Does anybody have any popcorn?
Seriously though. This hobby is one of the least expensive ones I've ever had. The FCT, at the $1.83333333 per month, is nothing. You can't even get a gallon of gas for that anymore. Other than the cost of the computer, which most people have purchased anyway, along with the internet service, which most people would have today, the cost of the program with the FCT is nothing in the scope of things. Especially since the number of hours spent using the program far out ways the initial cost of the purchases. Thinking from a business stand-point, this is called the ROI or return on investment, which in this case is pretty wonderful. Most companies would gladly have this kind of ratio of use to purchasing cost.
Yes, I understand that some people are on a tight budget. I was for over a year when I was unemployed. There are some things you need to cut out, otherwise you can't eat or purchase medication. While I was out of work, I had that choice. My unemployment did not cover my PD medication, which costs over $585 for one medication. Today I take another 7 different ones now, with one of the new ones now costing $860 per month without insurance. Today I am lucky with the insurance. Then I chose to eat instead, so I suffered the consequences which are not very nice.
But as others have said here, if it wasn't for N3V, we wouldn't have what we have today, and the cost of running the DLS is not free. It's the FCT that actually pays a good part of the maintenance and server costs to keep the gerbils and hamsters fed and the servers online.

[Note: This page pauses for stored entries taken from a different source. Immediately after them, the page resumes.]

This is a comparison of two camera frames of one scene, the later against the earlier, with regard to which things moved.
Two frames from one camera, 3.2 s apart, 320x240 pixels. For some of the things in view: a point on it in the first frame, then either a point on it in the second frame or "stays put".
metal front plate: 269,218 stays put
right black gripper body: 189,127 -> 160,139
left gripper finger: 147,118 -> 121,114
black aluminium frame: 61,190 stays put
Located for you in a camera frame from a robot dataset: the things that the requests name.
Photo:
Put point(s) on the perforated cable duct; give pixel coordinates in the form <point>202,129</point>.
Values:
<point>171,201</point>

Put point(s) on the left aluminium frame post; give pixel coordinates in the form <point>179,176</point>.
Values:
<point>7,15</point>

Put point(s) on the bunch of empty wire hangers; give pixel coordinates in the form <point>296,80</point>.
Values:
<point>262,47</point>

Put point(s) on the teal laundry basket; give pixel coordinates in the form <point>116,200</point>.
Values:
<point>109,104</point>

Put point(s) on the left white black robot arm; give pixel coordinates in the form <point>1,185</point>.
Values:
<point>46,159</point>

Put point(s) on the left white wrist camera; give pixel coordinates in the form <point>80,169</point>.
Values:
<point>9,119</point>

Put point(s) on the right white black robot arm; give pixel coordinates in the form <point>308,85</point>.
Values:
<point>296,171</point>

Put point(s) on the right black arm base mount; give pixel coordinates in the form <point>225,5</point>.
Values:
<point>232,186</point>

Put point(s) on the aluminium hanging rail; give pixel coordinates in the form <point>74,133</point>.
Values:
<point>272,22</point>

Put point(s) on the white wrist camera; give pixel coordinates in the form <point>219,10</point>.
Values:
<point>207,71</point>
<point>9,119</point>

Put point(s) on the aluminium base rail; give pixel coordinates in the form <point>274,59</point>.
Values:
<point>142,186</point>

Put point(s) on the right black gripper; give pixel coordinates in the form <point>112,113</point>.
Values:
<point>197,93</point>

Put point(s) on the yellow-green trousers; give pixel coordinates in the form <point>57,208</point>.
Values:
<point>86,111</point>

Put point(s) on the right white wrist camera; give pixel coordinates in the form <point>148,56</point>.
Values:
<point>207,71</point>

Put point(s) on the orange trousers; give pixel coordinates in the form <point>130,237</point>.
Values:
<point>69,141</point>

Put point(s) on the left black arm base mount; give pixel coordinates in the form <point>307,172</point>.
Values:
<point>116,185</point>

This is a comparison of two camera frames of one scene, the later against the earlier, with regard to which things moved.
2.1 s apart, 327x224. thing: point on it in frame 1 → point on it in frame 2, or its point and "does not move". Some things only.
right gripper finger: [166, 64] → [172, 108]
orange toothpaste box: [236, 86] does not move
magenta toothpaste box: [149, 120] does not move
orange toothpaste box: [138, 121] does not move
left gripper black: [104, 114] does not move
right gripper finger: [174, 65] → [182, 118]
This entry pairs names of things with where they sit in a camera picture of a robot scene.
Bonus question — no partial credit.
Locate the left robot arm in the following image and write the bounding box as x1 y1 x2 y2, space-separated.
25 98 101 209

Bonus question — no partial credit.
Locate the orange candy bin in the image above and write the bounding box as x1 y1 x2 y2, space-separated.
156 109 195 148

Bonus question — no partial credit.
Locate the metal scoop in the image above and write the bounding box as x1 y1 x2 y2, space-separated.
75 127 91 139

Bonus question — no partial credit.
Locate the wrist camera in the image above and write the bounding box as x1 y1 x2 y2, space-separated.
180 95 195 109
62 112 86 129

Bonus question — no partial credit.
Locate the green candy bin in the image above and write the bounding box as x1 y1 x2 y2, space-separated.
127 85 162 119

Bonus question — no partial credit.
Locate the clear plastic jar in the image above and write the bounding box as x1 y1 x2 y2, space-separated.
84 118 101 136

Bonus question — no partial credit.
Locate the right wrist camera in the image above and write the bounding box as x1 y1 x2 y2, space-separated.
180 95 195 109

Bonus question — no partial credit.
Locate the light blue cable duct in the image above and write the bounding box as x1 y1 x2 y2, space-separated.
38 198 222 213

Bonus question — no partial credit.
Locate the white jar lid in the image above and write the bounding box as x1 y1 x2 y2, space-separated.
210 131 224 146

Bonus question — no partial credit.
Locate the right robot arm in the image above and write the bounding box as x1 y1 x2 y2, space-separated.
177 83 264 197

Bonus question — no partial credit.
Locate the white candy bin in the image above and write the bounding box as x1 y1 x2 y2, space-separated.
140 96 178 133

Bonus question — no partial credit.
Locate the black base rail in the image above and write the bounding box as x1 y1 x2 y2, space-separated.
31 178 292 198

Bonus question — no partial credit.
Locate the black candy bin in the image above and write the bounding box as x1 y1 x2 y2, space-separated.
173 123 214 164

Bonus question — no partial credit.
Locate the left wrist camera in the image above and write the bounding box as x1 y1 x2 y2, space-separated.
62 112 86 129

Remember N3V is a business just like Microsoft, Gulf Oil, CBS, HBO, AOL, etc. A business makes money and pays employees that work there and to provide services that we purchase from them. The original founders of Auran were too generous, I think in the beginning, but that's all in the past now. I wonder if things may have been different if they had adopted a different business model in the beginning? But as they say, this was all water under the bridge, and we're in different times now than we ever were.